The Architecture Foundation’s chair Simon Allford has challenged the credibility of recently released rankings claiming to list the 40 ‘most important’ emerging architects in Europe
Allford has raised questions about the judging criteria - and the number of entrants - for the awards after only one British designer was named among the winners.
London-based Scott Kyson was the sole UK entrant in the ‘Europe 40 under 40’ rankings, compiled by the Dublin-based European Centre for Architecture, Art, Design and Urban Studies and The Chicago Athenaeum: Museum of Architecture and Design.
Despite its title, the listing named 54 ‘laureates’ from 11 nations. The roll of honour is dominated by French architects, with 34 chosen from 17 practices.
Christian K Narkiewicz-Laine, museum president of the Chicago Athenaeum, said the latest winners were ‘some of the brightest and most progressive’ architects and designers ever selected in the awards’ history.
However it has emerged that anyone wishing to be considered had to pay €200 to enter and questions have since been asked by Allford about how the prize was advertised, how it was assessed and how many architects submitted from each country.
Allford’s queries, which were sent to the awards’ backers by the AJ, have yet to receive a response. He told the AJ: ‘The title’s claims for this show certainly appear grandiose and perhaps inappropriate.
‘As it claims to be the definitive list of ‘Europe’s most important and emerging young architects’ I would like to be given some answers.’
He added: ‘Of course these things are always somewhat subjective and the most important thing as a general rule is to celebrate new talent.
‘But, the greater the claim the greater the scrutiny, and as we run some similar initiatives at the AF I would be interested to hear the answers as I am sure we can learn something for next time.’
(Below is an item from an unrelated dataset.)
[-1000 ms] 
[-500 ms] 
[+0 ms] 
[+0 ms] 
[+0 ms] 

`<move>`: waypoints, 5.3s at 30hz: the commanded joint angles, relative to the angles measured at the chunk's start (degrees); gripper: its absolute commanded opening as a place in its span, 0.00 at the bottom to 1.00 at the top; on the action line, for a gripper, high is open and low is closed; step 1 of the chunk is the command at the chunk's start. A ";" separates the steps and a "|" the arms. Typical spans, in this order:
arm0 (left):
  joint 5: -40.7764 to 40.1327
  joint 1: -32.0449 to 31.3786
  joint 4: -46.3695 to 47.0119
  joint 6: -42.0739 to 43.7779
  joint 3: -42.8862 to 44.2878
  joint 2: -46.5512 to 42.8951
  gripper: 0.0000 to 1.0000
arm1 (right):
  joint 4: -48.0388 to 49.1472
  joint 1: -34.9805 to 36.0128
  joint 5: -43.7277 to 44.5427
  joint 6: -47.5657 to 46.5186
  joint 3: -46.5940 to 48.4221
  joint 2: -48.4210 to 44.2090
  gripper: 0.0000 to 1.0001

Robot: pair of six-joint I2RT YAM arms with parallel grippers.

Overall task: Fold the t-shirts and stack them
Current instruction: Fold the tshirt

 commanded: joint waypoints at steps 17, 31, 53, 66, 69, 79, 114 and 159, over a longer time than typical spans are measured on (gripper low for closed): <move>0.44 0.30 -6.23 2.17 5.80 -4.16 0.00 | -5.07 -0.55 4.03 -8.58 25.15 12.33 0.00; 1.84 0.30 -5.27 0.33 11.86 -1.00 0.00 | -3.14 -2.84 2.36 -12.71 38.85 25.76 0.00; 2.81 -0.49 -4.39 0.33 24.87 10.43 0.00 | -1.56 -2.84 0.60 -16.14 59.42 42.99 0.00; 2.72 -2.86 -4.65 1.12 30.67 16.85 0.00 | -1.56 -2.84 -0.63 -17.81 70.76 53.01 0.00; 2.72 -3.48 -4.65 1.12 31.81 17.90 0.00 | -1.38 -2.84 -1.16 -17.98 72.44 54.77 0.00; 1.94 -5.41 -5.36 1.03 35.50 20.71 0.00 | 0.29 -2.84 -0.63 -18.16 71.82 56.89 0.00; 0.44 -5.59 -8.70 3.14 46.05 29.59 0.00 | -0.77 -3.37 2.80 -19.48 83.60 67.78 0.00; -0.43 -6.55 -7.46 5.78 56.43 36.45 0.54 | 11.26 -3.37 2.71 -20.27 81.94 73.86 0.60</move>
According to the award’s organisers winners submitted projects to a jury panel made up of architectural practitioners, developers, architectural journalists, educators, and critics.
The European Centre for Architecture has so far refused to respond to Allford’s questions.
> But a spokewoman for the centre said: ‘The jury decides which are the winning projects. Maybe this year is the year of French architects. Their projects where better and won more awards.’